Hims & Hers (HIMS) Form 4: Director gets 6,623 RSUs with staggered vesting
Rhea-AI Filing Summary
Kare Schultz, a director of Hims & Hers Health, Inc. (HIMS), reported a grant of 6,623 restricted stock units (RSUs) on a Form 4 covering transactions dated 09/15/2025. The RSUs represent a contingent right to receive one share of Class A common stock per RSU and are subject to service-based vesting over three years with 1/3 vesting on 09/15/2025, 1/3 on 09/15/2026, and 1/3 on 09/15/2027. Following the reported transactions, the filing shows Schultz beneficially owns 15,741 shares of Class A common stock directly and 13,247 derivative securities (RSU-based) directly. The Form 4 was signed by an attorney-in-fact on 09/17/2025.
Positive
- Director alignment with shareholders: RSUs convert 1:1 to Class A shares, aligning Schultz's interests with shareholders over the vesting period
- Retention-focused vesting: Service-based vesting over three years helps retain board membership through 2027
- No cash outlay required: RSUs granted at $0 exercise price, indicating a compensation grant rather than a purchased position
Negative
- Contingent ownership: Only one-third vested immediately (09/15/2025), so full shares are not immediately available until 2027
- Potential dilution: The issuance of 6,623 RSUs will increase outstanding shares if and when vested and settled as common stock
Insights
TL;DR: Director received 6,623 RSUs with a three-year service-based vesting schedule; transaction appears routine and non-cash.

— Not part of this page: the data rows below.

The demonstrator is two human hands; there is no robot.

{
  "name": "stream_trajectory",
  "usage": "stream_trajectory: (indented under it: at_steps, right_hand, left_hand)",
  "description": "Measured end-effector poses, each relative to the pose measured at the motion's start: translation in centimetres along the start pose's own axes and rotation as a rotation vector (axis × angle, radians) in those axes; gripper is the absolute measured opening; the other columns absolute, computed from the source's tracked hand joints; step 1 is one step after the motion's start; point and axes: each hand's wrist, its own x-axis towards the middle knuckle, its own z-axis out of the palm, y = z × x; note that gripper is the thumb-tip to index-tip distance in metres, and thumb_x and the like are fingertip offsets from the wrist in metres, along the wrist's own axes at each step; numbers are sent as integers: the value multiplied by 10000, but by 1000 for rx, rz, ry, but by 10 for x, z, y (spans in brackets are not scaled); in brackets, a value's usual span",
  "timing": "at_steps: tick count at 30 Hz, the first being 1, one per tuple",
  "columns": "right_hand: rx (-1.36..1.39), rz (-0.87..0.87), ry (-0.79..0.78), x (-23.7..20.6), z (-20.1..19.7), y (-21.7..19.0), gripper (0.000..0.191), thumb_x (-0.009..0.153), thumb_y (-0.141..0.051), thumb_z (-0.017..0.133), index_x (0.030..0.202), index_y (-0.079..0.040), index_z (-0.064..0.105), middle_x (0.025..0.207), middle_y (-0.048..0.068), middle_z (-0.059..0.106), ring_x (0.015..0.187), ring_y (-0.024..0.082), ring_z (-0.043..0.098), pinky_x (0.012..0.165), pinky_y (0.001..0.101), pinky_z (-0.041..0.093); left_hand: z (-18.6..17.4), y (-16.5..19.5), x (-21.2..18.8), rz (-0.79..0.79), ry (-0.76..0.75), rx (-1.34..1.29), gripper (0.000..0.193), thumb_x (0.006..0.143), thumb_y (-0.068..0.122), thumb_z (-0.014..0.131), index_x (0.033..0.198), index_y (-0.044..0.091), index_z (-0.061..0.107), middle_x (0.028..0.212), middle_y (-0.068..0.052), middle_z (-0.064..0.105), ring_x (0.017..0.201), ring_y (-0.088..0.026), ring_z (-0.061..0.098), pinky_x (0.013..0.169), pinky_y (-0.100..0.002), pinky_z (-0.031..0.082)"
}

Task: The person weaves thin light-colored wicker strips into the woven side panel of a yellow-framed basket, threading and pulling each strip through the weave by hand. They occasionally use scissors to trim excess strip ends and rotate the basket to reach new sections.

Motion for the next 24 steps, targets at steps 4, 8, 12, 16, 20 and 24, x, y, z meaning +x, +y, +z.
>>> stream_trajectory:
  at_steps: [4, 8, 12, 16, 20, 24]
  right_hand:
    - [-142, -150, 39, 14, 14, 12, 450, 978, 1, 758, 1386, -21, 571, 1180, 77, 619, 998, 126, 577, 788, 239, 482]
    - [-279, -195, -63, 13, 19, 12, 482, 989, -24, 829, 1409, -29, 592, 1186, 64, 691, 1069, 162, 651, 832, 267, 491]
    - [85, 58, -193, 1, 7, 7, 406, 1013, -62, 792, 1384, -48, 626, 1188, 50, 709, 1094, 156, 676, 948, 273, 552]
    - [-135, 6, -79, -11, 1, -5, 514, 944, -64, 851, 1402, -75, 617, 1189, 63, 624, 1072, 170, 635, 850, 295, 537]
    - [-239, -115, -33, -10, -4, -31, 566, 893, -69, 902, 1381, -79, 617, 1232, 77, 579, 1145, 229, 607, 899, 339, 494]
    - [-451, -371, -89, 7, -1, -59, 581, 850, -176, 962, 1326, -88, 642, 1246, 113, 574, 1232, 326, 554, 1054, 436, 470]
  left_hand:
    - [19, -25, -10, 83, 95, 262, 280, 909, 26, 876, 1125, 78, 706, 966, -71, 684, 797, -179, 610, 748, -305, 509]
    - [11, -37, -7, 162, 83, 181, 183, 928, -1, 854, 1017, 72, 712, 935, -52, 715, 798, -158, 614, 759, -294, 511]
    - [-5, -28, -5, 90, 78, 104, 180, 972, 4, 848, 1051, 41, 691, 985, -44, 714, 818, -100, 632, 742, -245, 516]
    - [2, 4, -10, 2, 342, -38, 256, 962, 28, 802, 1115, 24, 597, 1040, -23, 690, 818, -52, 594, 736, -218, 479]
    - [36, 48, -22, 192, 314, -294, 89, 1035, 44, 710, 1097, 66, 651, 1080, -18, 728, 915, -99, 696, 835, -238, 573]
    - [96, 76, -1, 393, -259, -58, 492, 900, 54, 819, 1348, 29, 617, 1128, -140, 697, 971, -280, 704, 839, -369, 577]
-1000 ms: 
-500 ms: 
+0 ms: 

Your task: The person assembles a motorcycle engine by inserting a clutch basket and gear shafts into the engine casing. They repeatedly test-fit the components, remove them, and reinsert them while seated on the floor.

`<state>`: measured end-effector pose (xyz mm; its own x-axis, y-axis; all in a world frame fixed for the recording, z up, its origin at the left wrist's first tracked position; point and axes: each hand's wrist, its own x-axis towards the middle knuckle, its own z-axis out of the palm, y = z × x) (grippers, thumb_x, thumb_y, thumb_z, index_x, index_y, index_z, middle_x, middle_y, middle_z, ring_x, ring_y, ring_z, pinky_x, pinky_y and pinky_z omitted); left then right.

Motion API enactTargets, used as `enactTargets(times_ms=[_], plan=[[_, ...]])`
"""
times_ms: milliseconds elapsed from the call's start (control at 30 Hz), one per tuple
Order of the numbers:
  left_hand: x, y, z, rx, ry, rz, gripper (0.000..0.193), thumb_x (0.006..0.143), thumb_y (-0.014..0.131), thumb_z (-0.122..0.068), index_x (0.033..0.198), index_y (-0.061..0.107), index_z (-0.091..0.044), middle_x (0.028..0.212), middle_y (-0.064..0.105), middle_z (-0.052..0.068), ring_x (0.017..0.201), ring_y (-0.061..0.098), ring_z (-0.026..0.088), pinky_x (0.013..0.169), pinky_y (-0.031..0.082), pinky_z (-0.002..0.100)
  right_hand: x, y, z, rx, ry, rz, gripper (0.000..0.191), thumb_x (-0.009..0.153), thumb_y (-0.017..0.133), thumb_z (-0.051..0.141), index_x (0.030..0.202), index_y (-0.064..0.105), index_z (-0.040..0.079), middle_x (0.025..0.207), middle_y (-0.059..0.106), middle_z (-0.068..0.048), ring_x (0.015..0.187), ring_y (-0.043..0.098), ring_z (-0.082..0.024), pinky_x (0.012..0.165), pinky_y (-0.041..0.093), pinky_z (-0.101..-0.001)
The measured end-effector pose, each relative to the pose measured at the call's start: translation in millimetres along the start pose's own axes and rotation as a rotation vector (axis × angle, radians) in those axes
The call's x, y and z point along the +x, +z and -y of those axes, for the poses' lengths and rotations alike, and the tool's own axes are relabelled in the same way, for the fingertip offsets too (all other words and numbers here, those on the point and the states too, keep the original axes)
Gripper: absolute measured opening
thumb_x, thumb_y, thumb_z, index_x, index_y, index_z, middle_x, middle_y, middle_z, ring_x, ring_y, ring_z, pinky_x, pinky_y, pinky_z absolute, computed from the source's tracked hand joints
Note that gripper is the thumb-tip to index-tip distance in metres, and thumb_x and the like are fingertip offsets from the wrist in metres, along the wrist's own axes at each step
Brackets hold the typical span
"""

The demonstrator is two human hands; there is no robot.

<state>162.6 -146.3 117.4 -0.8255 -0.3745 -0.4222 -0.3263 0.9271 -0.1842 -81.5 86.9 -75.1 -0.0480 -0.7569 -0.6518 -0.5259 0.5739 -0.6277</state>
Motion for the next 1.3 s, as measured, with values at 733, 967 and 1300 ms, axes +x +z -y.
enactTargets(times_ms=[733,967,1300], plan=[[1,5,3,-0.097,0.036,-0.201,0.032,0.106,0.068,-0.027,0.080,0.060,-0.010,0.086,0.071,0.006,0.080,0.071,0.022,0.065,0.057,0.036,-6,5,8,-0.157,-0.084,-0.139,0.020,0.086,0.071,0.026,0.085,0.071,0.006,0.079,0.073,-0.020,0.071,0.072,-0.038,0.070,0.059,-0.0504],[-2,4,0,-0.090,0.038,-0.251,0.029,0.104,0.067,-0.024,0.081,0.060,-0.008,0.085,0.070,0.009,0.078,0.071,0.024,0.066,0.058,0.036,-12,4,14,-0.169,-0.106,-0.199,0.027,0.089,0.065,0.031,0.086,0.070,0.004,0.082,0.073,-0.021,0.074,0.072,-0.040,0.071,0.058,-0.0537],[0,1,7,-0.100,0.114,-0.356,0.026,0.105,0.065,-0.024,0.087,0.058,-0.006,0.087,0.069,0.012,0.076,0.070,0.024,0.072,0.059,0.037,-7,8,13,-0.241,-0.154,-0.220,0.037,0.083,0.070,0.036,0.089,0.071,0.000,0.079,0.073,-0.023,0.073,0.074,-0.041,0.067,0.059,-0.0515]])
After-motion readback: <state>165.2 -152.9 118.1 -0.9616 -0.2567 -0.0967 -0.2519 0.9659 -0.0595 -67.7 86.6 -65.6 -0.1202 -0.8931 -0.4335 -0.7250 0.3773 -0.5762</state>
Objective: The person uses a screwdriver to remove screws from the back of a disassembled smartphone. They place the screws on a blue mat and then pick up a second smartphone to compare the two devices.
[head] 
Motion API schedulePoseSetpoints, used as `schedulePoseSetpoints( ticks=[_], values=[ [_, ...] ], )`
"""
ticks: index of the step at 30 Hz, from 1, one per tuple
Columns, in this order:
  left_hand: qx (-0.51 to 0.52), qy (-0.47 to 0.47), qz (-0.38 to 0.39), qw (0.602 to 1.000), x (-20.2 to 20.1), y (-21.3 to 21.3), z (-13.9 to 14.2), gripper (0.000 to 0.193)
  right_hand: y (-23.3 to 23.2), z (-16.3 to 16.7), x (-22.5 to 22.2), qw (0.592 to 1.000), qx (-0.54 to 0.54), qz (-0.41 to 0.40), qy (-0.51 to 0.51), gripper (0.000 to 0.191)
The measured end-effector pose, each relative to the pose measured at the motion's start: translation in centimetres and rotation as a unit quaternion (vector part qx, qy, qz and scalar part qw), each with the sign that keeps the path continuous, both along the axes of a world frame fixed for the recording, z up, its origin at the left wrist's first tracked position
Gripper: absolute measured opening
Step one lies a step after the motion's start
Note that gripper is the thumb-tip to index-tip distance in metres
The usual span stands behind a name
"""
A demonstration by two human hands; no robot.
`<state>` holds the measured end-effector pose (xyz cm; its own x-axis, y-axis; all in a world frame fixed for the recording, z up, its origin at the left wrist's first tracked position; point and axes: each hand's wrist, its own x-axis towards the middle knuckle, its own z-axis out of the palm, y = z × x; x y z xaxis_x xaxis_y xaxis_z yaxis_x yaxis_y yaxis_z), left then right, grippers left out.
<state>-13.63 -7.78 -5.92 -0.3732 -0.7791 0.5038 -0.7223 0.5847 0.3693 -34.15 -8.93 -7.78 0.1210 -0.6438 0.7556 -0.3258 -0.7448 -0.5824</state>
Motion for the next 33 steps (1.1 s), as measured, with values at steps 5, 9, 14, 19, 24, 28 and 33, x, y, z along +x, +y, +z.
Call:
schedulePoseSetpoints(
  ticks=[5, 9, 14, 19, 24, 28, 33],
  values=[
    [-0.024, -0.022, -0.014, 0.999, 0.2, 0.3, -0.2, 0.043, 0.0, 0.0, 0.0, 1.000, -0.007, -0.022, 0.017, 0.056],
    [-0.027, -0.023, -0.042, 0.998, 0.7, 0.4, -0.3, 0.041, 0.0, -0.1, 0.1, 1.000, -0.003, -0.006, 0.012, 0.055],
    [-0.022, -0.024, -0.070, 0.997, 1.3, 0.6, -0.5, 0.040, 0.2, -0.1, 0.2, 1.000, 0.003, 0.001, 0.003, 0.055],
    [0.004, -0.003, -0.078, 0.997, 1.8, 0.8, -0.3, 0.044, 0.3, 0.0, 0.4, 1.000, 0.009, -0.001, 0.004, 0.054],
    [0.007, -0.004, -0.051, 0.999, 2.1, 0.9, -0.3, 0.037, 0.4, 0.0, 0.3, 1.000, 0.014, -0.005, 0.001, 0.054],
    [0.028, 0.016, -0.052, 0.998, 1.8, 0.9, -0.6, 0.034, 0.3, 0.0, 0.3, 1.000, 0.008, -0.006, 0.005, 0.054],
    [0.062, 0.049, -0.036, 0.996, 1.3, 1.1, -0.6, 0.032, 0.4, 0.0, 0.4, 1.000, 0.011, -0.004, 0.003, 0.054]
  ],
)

The grant of 6,623 RSUs to a company director aligns compensation with shareholder interests by tying value to equity performance and future service. The award vests in thirds over three years, which retains an employment/service linkage and staggers potential dilution. The filing shows both current direct holdings and RSU-based derivative holdings, clarifying immediate and contingent ownership levels. There is no cash exercise price and no sale or disposition reported, indicating this is a standard equity grant rather than a monetization event.
TL;DR: Standard director equity grant with multi-year vesting; governance implications are routine rather than material.
This Form 4 documents a typical equity compensation practice for non-employee directors. The service-based vesting schedule (one-third annually) promotes retention through 2027. The separate reporting of non-derivative shares and derivative RSU holdings provides transparency on Schultz's current voting/ownership versus contingent future shares. The signature by an attorney-in-fact is noted and the filing meets disclosure requirements; there are no departures, pledges, or unusual terms disclosed.
Insider Trade Summary
| Type | Security | Shares | Price | Value |
|---|---|---|---|---|
| Exercise | Restricted Stock Unit | 6,623 | $0.00 | -- |
| Exercise | Class A Common Stock | 6,623 | $0.00 | -- |
Footnotes (1)
- The Restricted Stock Units ("RSUs") represent a contingent right to receive one share of Class A Common Stock for each RSU. The RSUs are subject to a service-based vesting requirement, which shall be satisfied over a 3-year period, with (i) 1/3 of the RSUs vesting on September 15, 2025, (ii) 1/3 of the RSUs vesting on September 15, 2026, and (iii) 1/3 of the RSUs vesting on September 15, 2027.